Si Portugal es aire y piedra, océano y pan, cometa y olivo, Pessoa y Saramago,
cartografía y contabilidad, aventura y desasosiego, Mariza y Mourinho, sueños
en Angola y compras en El Corte Inglés, nostalgia del 25 de Abril y paciencia
infinita, el PCP pertenece a la veta mineral del país europeo que con más
dignidad y valentía está soportando los estragos de la austeridad.
En
la plaza del Rossio, decorada con una gigantesca bola de Navidad, el pasquín de
los comunistas ofrece un contraste demasiado irónico. ¡Por fin al desastre! No.

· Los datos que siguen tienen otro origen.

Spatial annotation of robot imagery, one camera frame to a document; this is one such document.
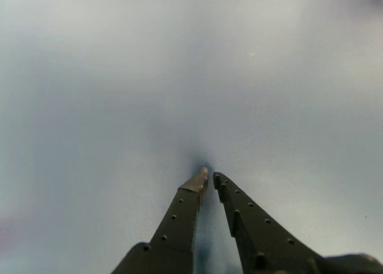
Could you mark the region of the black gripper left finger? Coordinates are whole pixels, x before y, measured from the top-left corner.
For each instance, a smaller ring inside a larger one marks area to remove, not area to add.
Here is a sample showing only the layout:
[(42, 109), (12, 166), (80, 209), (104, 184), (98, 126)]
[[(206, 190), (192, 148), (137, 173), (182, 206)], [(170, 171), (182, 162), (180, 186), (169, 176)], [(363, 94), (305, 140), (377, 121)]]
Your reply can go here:
[(203, 167), (178, 188), (151, 240), (133, 246), (113, 273), (193, 273), (197, 219), (208, 174)]

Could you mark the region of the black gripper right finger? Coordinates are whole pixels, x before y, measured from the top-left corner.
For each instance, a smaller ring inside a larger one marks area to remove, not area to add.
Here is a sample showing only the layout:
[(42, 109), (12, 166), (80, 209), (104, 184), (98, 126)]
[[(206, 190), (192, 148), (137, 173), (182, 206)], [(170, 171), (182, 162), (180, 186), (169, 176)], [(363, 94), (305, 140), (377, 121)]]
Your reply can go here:
[(214, 188), (235, 238), (244, 273), (327, 273), (326, 261), (278, 224), (222, 173)]

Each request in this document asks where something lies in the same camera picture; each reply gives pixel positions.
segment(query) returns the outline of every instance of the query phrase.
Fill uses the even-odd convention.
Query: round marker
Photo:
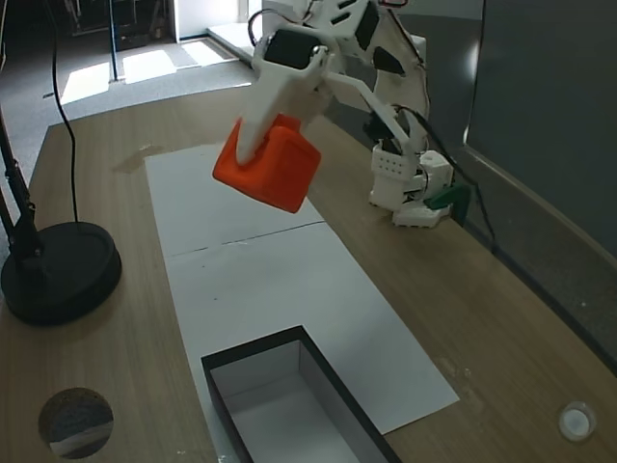
[[[584,402],[572,402],[559,416],[559,430],[571,442],[587,439],[596,429],[596,415]]]

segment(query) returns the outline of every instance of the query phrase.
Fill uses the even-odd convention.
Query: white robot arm
[[[241,115],[237,163],[252,161],[278,114],[306,127],[335,97],[371,115],[370,202],[391,210],[396,225],[434,227],[449,207],[432,210],[424,200],[450,185],[452,167],[427,151],[426,133],[401,111],[428,117],[424,46],[376,0],[311,1],[302,24],[283,25],[255,48],[258,80]],[[345,74],[346,56],[377,69],[374,89]]]

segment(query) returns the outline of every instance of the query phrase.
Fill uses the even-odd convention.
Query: black box
[[[201,363],[240,462],[401,463],[303,327]]]

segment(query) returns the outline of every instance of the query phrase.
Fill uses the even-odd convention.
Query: sunlight
[[[68,104],[109,90],[109,63],[72,72],[62,93],[61,103]]]
[[[191,58],[200,66],[216,65],[217,63],[225,61],[225,58],[202,41],[185,43],[182,45],[182,48],[184,48],[184,51],[191,55]]]
[[[163,50],[129,56],[124,58],[122,63],[124,64],[124,77],[127,84],[175,73],[174,63]]]

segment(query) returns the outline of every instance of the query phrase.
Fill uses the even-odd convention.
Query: desk lamp
[[[7,2],[3,3],[5,13]],[[4,18],[2,14],[0,43]],[[4,65],[4,47],[1,59]],[[121,259],[113,238],[103,228],[79,222],[77,217],[74,222],[37,230],[35,205],[13,156],[1,110],[0,150],[20,213],[14,223],[0,191],[0,220],[11,252],[2,267],[0,283],[9,310],[33,325],[58,325],[89,313],[120,280]]]

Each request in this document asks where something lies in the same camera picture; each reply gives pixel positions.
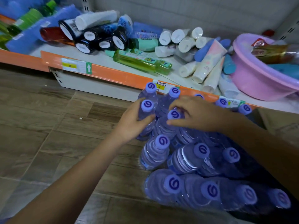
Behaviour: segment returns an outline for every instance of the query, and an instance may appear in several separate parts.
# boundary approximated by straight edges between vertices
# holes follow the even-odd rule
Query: purple bottle cap
[[[245,204],[255,204],[257,202],[257,196],[253,188],[246,184],[239,185],[236,188],[236,192],[241,201]]]
[[[169,95],[173,98],[178,98],[181,94],[181,91],[179,88],[172,87],[169,91]]]
[[[159,149],[167,149],[169,147],[169,144],[170,144],[170,140],[164,134],[158,135],[155,139],[155,145]]]
[[[218,200],[220,196],[219,186],[213,181],[206,181],[200,186],[202,195],[208,200]]]
[[[271,202],[278,208],[288,209],[291,207],[291,201],[288,195],[281,189],[270,189],[268,196]]]
[[[179,193],[183,187],[183,184],[183,180],[176,174],[170,174],[164,180],[164,188],[169,193]]]
[[[150,112],[154,108],[154,103],[151,100],[144,100],[141,103],[141,109],[144,112]]]
[[[156,92],[157,85],[153,82],[148,82],[147,85],[145,86],[145,91],[148,93],[154,93]]]
[[[204,99],[204,96],[203,96],[203,95],[201,95],[201,94],[199,94],[199,93],[197,93],[197,94],[194,94],[194,97],[201,97],[202,99]]]
[[[205,159],[209,157],[210,149],[209,147],[204,143],[198,143],[193,148],[194,154],[201,159]]]
[[[240,160],[240,154],[233,147],[226,148],[222,151],[223,158],[229,163],[235,163]]]
[[[216,102],[215,105],[219,106],[219,107],[227,107],[228,106],[228,102],[225,98],[219,98]]]
[[[177,110],[170,110],[170,112],[167,114],[168,119],[180,119],[181,114]]]
[[[252,109],[249,105],[243,104],[240,107],[238,107],[238,112],[243,115],[248,115],[252,112]]]

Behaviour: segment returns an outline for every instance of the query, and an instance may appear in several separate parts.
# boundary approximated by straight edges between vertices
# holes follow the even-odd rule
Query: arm
[[[299,149],[271,135],[245,116],[220,108],[200,97],[182,96],[169,107],[181,108],[185,119],[168,124],[220,132],[243,147],[299,200]]]
[[[8,224],[75,223],[99,180],[121,146],[128,143],[155,118],[138,121],[140,102],[135,101],[123,114],[117,127],[90,154],[45,189]]]

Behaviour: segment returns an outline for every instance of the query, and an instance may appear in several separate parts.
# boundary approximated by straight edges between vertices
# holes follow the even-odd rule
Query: floor
[[[50,73],[0,65],[0,219],[14,216],[81,160],[131,104],[61,87]],[[76,223],[226,223],[230,216],[193,213],[145,198],[150,172],[140,169],[144,143],[122,148]]]

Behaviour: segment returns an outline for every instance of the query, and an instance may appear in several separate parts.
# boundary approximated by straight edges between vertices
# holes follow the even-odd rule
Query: person's left hand
[[[155,115],[150,115],[138,121],[140,103],[144,99],[145,98],[140,98],[128,107],[112,132],[116,137],[122,140],[123,144],[136,138],[144,128],[155,119]]]

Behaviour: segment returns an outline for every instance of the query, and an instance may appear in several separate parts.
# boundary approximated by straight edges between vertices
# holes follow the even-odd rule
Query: forearm
[[[286,141],[271,135],[245,117],[234,116],[232,127],[223,133],[243,147],[284,185],[297,199],[299,192],[299,150]]]
[[[122,143],[113,135],[22,209],[13,223],[75,223]]]

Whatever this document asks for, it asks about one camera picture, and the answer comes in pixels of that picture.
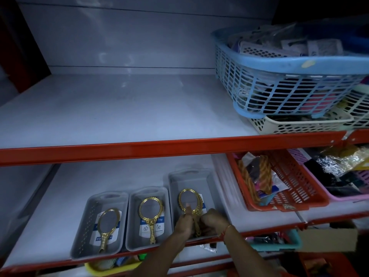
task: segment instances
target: hand mirror
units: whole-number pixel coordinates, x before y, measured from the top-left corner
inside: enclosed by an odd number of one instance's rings
[[[101,214],[97,222],[97,230],[101,236],[99,253],[105,252],[109,236],[114,232],[120,220],[119,210],[112,208]]]
[[[199,218],[203,214],[203,201],[200,195],[193,189],[184,189],[178,195],[179,207],[186,212],[186,205],[191,206],[193,220],[195,222],[196,237],[200,237]]]
[[[140,218],[150,227],[150,244],[155,244],[154,224],[163,212],[163,203],[157,197],[145,198],[138,207]]]

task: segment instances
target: green item
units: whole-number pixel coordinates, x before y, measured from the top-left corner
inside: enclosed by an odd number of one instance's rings
[[[139,254],[137,256],[138,256],[138,259],[142,261],[146,258],[147,254]]]

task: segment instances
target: teal plastic basket
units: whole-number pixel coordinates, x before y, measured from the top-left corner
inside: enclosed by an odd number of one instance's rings
[[[291,244],[256,244],[250,243],[251,247],[253,247],[258,252],[277,252],[277,251],[294,251],[296,249],[300,249],[302,247],[302,240],[296,229],[287,230],[286,234],[288,235]]]
[[[216,75],[234,109],[247,118],[322,117],[369,74],[369,56],[275,57],[266,52],[260,57],[227,46],[230,35],[250,30],[232,27],[212,33]]]

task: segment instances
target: pink plastic basket
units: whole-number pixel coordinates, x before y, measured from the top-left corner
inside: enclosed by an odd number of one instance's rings
[[[303,166],[303,168],[310,174],[310,176],[317,182],[319,186],[323,188],[330,201],[360,201],[369,199],[369,193],[354,195],[354,196],[346,196],[346,197],[337,197],[332,195],[323,184],[307,169],[304,163],[308,160],[304,154],[299,149],[288,149],[288,152],[293,156],[293,158]],[[356,175],[369,186],[369,170],[355,171]]]

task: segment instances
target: person's left hand
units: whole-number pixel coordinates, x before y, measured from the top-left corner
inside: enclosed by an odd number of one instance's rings
[[[187,239],[190,238],[194,233],[193,223],[191,207],[186,206],[186,214],[183,214],[179,217],[173,234],[178,235],[183,239],[183,242],[186,242]]]

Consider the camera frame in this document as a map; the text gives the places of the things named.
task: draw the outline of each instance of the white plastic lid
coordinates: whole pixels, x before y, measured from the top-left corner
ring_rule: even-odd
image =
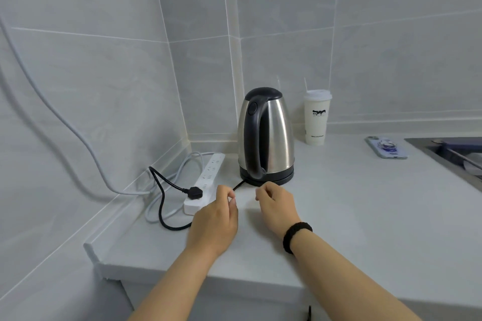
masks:
[[[330,100],[332,97],[329,90],[318,89],[308,90],[305,94],[305,100]]]

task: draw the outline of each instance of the stainless steel kettle
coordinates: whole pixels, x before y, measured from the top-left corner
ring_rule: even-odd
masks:
[[[294,174],[294,140],[283,94],[256,88],[244,98],[238,123],[239,172],[246,183],[285,184]]]

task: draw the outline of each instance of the kettle lid
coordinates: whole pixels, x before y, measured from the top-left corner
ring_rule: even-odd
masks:
[[[250,101],[251,98],[255,96],[262,96],[266,97],[268,100],[275,100],[282,98],[283,94],[275,88],[262,87],[253,89],[248,94],[246,94],[244,99]]]

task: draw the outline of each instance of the person
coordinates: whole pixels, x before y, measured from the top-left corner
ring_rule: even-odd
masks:
[[[301,222],[293,195],[283,187],[268,182],[256,189],[256,200],[264,222],[280,240],[288,229]],[[194,216],[185,250],[129,321],[187,320],[209,269],[228,249],[237,231],[238,208],[234,191],[220,185],[216,200]],[[310,230],[304,228],[296,232],[289,248],[308,288],[333,321],[420,320]]]

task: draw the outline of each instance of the white countertop
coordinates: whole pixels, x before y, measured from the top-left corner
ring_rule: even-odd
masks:
[[[482,193],[403,141],[417,135],[389,135],[408,160],[378,158],[365,136],[329,135],[322,147],[296,141],[294,178],[285,187],[302,220],[400,299],[482,306]],[[192,164],[184,180],[193,182],[198,173]],[[227,155],[219,182],[240,182],[236,155]],[[238,234],[211,268],[209,287],[234,294],[244,287],[239,294],[280,301],[302,297],[294,258],[264,226],[255,188],[244,184],[236,199]],[[182,200],[169,191],[166,210]],[[179,214],[169,223],[190,219]],[[111,279],[154,284],[183,250],[187,233],[141,216],[100,271]]]

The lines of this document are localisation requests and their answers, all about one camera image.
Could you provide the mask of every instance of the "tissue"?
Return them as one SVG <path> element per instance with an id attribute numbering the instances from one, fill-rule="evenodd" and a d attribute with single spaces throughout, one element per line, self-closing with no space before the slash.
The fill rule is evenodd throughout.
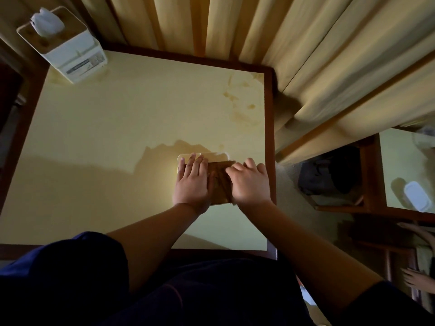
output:
<path id="1" fill-rule="evenodd" d="M 39 11 L 32 16 L 30 23 L 40 36 L 48 38 L 63 31 L 65 25 L 59 17 L 45 8 Z"/>

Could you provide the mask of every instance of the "forearm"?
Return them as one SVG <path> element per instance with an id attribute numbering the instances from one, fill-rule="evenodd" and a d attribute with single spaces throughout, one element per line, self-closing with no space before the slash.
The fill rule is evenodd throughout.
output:
<path id="1" fill-rule="evenodd" d="M 197 217 L 191 206 L 178 204 L 163 213 L 107 234 L 124 248 L 131 292 L 144 285 L 172 245 Z"/>
<path id="2" fill-rule="evenodd" d="M 382 280 L 339 248 L 307 232 L 272 202 L 243 209 L 243 212 L 289 259 L 319 306 L 335 316 Z"/>

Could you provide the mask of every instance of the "label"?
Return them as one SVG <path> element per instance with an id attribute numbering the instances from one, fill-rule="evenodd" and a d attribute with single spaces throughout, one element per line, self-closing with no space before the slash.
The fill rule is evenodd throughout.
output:
<path id="1" fill-rule="evenodd" d="M 104 55 L 101 53 L 101 51 L 98 51 L 90 56 L 87 60 L 84 60 L 81 63 L 71 67 L 68 71 L 66 71 L 66 74 L 68 76 L 77 78 L 84 75 L 87 71 L 93 69 L 95 66 L 104 61 Z"/>

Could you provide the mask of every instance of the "reflected hand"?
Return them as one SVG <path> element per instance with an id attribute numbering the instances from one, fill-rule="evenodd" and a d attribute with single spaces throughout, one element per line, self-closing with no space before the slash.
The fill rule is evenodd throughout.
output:
<path id="1" fill-rule="evenodd" d="M 199 156 L 195 160 L 195 156 L 196 154 L 192 153 L 185 166 L 184 158 L 180 160 L 172 203 L 174 206 L 179 203 L 188 204 L 199 216 L 210 207 L 210 198 L 215 187 L 215 176 L 214 174 L 207 176 L 208 160 L 204 159 L 203 156 Z"/>
<path id="2" fill-rule="evenodd" d="M 409 268 L 403 268 L 402 271 L 406 286 L 435 294 L 435 279 Z"/>
<path id="3" fill-rule="evenodd" d="M 233 197 L 239 208 L 271 202 L 269 177 L 264 164 L 256 165 L 252 158 L 247 158 L 243 165 L 235 163 L 225 171 L 233 183 Z"/>

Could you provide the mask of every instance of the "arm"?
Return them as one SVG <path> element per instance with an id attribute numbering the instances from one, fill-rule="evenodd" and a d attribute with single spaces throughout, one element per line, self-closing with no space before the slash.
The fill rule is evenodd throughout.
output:
<path id="1" fill-rule="evenodd" d="M 240 210 L 290 261 L 318 305 L 338 316 L 382 278 L 328 241 L 307 232 L 271 201 L 264 164 L 227 168 Z"/>
<path id="2" fill-rule="evenodd" d="M 210 206 L 214 176 L 207 176 L 208 160 L 195 155 L 178 165 L 177 183 L 167 211 L 107 235 L 120 242 L 128 260 L 130 291 L 138 290 L 157 269 L 180 235 Z"/>

Error. Falso amigo. Pôr, con acento circunflejo, significa poner. El partido de
Álvaro Cunhal y José Saramago pide poner fin al desastre. La corriente mineral
que estuvo a punto de tomar el control del país en verano de 1975 con el
general Costa Gomes y el coronel Vasco Gonçalves (justo dos años después del
golpe de Estado en Chile), la fuerza subterránea que sacó de quicio a Kissinger
y aceleró el desmantelamiento del último imperio colonial, ya advirtió hace
tres décadas que el ingreso de Portugal en la Comunidad Económica Europea podía
conducir al desastre.
El
PCP forma parte de los equilibrios internos de la nación portuguesa. El viejo
partido de los obreros de Lisboa y Setúbal y de los campesinos pobres del
Alentejo es una roca que siempre está ahí, entre el 10% y el 12% de los votos.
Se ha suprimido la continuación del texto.